The appalling incident was memorable, partly because it summed up the every-individual-for-himself tone and spirit of the right-wing Tea Party, the most vocal, energized, and engaged faction of the GOP. As a political matter, it also illustrated a stark dilemma facing leading Republican contenders: how to win enough support from the crucial, red-meat Republican bloc to secure the party’s nomination without turning off the independent and crossover voters, who will decide the general election.

The double bind is not a problem for Paul, the iconoclastic Texas libertarian whose candidacy is a sideshow, but it represents a big challenge for Texas Governor Rick Perry and former Massachusetts governor Mitt Romney, the top two candidates, whose rivalry now shapes the Republican race.

In Monday night’s Tea Party debate, the second of five televised events within six weeks in which all eight Republican wannabes will face each other, Perry and Romney took decidedly different approaches. Simply put, Perry played to the demonstrative grassroots partisans in the Florida debate hall; Romney aimed his presentation at the larger and more diverse audience watching the event on TV.

Both in style and in substance, the two approaches reflect broader divisions within the GOP about ideology and the best strategy for defeating President Barack Obama next November.

Perry, since his recent, meteoric entry into the race, has quickly emerged as a Tea Party favorite: A full-throated advocate of their cut-taxes, slash-spending agenda, he also is a vocal social conservative on issues like gay marriage and strikes a fiery, combative, shoot-from-the-hip campaign stance.
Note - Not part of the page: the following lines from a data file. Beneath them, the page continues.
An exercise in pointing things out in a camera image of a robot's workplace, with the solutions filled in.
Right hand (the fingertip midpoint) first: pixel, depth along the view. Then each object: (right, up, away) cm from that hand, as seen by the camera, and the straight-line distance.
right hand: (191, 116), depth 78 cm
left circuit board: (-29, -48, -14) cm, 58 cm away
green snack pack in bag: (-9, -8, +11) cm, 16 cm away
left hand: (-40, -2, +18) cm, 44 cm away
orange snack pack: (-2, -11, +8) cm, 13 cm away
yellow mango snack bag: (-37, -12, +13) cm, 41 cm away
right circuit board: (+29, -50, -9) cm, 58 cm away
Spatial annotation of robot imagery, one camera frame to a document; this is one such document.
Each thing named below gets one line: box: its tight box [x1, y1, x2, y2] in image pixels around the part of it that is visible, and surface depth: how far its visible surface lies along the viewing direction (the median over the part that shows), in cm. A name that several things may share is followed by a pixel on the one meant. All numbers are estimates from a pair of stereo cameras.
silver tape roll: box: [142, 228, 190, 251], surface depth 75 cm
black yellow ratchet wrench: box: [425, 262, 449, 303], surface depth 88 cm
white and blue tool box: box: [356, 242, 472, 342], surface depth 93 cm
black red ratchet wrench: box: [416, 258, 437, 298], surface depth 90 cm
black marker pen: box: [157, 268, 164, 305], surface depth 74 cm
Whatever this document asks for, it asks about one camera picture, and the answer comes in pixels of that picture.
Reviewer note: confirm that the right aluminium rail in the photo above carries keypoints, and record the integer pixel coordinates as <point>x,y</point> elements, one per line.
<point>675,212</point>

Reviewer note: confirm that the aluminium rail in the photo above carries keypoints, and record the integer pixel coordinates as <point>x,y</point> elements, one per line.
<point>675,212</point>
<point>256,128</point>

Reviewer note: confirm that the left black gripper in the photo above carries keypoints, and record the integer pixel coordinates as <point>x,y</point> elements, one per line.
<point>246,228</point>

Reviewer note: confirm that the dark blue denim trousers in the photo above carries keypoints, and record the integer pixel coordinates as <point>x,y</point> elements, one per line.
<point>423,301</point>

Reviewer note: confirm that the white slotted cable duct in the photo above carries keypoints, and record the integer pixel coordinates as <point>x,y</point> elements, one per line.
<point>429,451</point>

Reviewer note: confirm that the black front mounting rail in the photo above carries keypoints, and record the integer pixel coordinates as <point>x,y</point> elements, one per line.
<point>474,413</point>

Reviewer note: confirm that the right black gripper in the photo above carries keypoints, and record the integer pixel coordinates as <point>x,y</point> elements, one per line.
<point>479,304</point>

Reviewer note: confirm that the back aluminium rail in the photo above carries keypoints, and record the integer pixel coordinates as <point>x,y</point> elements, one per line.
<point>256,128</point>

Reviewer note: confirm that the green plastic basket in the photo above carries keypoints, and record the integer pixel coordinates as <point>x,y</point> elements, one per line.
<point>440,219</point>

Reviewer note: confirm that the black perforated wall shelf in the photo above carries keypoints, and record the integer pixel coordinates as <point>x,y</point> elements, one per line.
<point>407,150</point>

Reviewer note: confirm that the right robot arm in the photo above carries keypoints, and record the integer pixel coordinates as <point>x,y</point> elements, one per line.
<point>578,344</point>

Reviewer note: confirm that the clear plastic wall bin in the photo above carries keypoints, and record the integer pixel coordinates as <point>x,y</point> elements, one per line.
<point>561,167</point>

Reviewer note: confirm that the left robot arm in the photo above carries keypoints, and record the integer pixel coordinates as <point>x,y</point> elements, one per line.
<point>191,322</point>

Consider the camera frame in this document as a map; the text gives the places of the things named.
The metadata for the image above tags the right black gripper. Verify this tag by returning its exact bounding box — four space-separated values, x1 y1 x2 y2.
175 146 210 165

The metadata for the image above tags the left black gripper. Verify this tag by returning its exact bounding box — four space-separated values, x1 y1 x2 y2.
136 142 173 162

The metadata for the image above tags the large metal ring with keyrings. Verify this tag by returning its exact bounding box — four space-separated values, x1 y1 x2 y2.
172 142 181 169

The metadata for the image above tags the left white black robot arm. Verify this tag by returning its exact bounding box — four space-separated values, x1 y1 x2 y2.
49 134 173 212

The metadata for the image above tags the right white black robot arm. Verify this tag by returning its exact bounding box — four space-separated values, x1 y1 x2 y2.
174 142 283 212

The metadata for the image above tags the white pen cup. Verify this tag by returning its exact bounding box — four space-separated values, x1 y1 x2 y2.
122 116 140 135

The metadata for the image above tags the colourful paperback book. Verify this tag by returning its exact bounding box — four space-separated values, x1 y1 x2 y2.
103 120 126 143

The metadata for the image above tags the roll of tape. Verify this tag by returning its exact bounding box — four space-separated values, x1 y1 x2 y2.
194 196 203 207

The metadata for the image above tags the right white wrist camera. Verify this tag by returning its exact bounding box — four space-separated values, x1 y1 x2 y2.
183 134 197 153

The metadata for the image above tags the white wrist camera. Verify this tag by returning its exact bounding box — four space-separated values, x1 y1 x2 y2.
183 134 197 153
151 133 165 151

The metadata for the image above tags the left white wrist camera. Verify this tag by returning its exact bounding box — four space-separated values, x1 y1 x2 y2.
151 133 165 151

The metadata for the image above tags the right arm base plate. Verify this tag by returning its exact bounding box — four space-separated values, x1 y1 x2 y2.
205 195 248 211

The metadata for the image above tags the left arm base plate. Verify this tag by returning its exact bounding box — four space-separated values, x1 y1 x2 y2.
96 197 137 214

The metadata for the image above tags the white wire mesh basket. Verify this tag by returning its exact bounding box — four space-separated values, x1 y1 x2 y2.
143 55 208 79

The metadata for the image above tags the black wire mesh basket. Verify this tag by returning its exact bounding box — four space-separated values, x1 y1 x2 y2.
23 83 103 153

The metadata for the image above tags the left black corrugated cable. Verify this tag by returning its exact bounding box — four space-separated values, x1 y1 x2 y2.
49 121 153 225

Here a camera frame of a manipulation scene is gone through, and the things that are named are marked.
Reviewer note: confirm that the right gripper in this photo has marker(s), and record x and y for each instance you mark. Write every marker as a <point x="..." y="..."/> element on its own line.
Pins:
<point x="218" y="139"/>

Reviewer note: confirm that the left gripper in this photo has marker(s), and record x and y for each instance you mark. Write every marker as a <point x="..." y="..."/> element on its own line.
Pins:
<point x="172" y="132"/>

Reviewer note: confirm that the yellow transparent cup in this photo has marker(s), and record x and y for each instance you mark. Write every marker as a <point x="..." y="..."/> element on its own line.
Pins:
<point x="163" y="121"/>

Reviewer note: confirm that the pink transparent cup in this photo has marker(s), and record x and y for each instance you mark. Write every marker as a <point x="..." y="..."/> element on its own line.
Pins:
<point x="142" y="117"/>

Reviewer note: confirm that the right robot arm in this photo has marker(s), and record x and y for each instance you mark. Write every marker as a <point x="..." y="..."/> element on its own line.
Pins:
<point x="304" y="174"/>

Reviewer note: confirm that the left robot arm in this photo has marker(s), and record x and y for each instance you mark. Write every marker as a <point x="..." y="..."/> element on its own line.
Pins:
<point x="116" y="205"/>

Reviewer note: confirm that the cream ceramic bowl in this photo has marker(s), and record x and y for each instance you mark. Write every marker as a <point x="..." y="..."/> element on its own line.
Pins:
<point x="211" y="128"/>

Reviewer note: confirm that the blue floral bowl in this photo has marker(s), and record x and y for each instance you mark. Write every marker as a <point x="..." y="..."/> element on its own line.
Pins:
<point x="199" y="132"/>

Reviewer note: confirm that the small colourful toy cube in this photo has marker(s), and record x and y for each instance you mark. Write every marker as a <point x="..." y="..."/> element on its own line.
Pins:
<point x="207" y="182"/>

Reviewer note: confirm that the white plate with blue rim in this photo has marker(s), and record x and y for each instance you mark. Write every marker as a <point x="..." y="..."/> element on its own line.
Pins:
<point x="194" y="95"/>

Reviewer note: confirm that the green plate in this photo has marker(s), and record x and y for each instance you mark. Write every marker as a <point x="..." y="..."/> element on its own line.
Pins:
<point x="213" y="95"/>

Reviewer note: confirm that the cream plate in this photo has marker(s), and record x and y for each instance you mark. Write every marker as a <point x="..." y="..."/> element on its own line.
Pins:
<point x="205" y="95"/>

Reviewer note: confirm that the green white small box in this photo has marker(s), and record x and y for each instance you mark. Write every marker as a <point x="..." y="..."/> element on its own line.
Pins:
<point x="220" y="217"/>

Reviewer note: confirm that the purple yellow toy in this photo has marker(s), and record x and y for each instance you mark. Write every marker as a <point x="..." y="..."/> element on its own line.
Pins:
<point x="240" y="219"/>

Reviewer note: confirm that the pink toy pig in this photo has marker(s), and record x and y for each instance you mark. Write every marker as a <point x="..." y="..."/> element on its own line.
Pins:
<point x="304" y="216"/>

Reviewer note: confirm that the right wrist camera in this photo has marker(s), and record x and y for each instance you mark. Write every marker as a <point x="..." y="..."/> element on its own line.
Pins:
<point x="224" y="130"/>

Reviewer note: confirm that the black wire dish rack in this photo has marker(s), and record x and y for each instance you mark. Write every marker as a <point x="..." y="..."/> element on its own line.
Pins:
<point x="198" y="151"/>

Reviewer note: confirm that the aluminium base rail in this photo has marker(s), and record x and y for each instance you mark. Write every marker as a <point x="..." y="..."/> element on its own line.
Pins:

Romney, whose early lead in polls was quickly overtaken by Perry, also embraces Tea Party positions on taxes and spending; however, his sharp focus on fixing the economy eschews hot-button cultural issues, and his style is far more low-key.

Against all expectation in a Republican campaign, the sharpest contrast between them during the first two debates has flared over Social Security. With bravado and hot rhetoric, Perry has bashed the 70-year-old government pension system as “fraudulent,” a “Ponzi scheme” that steals money from younger workers for retirees; Romney pounced on the comments, supporting some reforms to Social Security, but portraying Perry as an extremist who is unelectable against Obama.

As a practical matter, the intense exchange over Social Security is disproportionate to problems with the system. Far from insolvent, it is fully funded until 2037; a projected shortfall, driven by retirements among the massive baby boom generation, could be addressed through a number of reforms that have been identified, from adjusting benefits based on overall income to raising the retirement age.

Far more than a fight over actuarial tables, however, the Social Security battle is a placeholder for a far more fundamental conflict about exactly what the Republican Party should stand for. While Romney supports tinkering with the system, Perry goes much further.

In Fed Up! — his campaign manifesto — the Texas governor described Social Security this way:

“A crumbling monument to the failure of the New Deal, in stark contrast to the mythical notion of salvation to which it has wrongly been attached for too long, all at the expense of respect for the Constitution and limited government.”

In an interview about his book, he added this question: “Why is the federal government even in the pension program or the health-care-delivery program? Let the states do it.”

The idea that the next president should work to dismantle the federal program underpinning a social safety net built in the decades since the New Deal is a decidedly radical notion, bespeaking a level of fundamental change in the role of government that many in the Tea Party support.

In selecting a nominee, a broader range of Republicans will be deciding whether they think that mainstream voters agree.